◆ **Exercise data**:
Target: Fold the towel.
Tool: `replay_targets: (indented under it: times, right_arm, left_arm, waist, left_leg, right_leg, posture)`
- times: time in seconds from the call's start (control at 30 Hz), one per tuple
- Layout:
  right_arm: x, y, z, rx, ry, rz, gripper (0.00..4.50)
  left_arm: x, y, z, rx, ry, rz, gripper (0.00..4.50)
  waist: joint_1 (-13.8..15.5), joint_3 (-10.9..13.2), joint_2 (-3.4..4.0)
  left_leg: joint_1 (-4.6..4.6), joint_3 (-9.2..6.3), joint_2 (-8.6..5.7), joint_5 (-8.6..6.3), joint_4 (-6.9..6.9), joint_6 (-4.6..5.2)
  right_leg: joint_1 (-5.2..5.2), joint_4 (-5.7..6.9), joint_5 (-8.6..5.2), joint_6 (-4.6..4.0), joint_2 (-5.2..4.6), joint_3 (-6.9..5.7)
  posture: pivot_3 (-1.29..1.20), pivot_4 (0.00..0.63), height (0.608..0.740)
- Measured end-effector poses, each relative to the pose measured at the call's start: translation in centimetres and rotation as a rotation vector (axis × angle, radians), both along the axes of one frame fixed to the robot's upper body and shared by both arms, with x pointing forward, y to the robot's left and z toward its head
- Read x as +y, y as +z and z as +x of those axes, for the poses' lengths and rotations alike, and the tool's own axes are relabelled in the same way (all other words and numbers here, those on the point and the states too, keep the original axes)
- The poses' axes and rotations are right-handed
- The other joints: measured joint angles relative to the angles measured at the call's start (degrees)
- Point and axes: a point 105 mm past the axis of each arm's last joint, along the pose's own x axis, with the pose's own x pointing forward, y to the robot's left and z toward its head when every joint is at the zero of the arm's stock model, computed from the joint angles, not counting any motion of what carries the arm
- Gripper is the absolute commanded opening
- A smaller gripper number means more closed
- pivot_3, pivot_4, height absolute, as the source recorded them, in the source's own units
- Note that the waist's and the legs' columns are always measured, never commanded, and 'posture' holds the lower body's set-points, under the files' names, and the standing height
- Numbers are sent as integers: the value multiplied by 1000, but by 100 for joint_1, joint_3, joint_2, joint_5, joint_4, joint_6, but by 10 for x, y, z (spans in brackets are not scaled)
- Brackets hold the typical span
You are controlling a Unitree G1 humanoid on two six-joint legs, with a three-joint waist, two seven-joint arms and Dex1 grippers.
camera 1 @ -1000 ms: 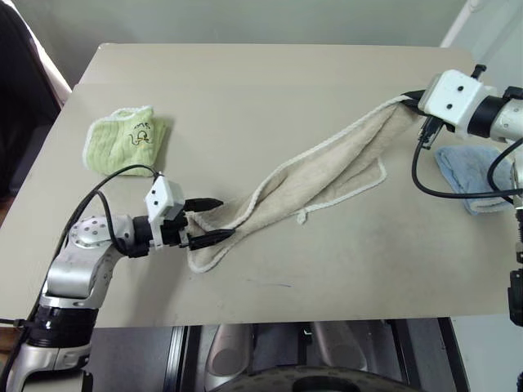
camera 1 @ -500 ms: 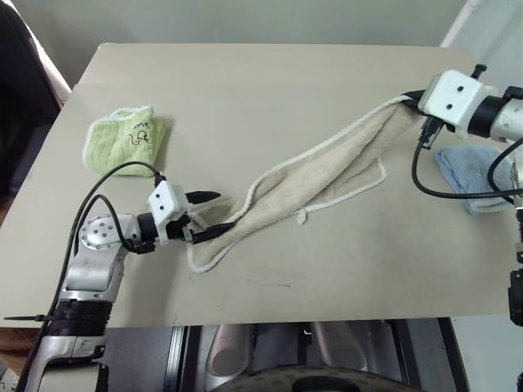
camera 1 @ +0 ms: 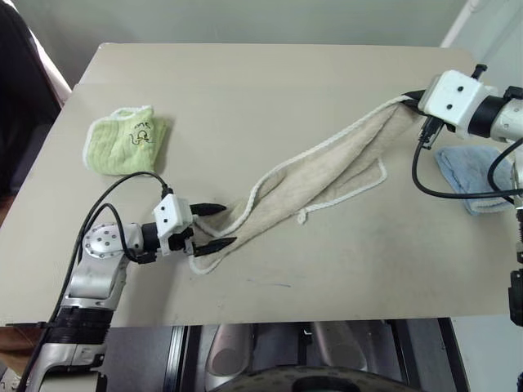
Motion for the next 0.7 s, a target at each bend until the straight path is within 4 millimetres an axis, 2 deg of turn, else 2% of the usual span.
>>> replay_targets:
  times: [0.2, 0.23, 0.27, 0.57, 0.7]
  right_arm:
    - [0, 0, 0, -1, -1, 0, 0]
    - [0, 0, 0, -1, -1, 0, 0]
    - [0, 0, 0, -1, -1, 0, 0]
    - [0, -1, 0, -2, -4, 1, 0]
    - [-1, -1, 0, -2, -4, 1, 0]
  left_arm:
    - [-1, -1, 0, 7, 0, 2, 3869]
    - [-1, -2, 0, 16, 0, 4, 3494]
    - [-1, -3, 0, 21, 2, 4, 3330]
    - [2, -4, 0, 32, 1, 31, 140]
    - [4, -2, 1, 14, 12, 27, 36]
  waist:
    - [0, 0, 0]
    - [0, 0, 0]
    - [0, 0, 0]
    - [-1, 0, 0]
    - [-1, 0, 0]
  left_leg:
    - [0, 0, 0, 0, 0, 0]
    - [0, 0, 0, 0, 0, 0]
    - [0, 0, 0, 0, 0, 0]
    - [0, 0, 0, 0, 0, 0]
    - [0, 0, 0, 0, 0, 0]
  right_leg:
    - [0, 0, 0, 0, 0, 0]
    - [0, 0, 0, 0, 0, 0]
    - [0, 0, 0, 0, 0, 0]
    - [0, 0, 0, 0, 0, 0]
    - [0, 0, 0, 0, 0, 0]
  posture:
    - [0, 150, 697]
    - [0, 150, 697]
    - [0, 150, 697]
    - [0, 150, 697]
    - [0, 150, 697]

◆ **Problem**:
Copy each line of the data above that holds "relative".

◆ **Answer**:
- Measured end-effector poses, each relative to the pose measured at the call's start: translation in centimetres and rotation as a rotation vector (axis × angle, radians), both along the axes of one frame fixed to the robot's upper body and shared by both arms, with x pointing forward, y to the robot's left and z toward its head
- The other joints: measured joint angles relative to the angles measured at the call's start (degrees)

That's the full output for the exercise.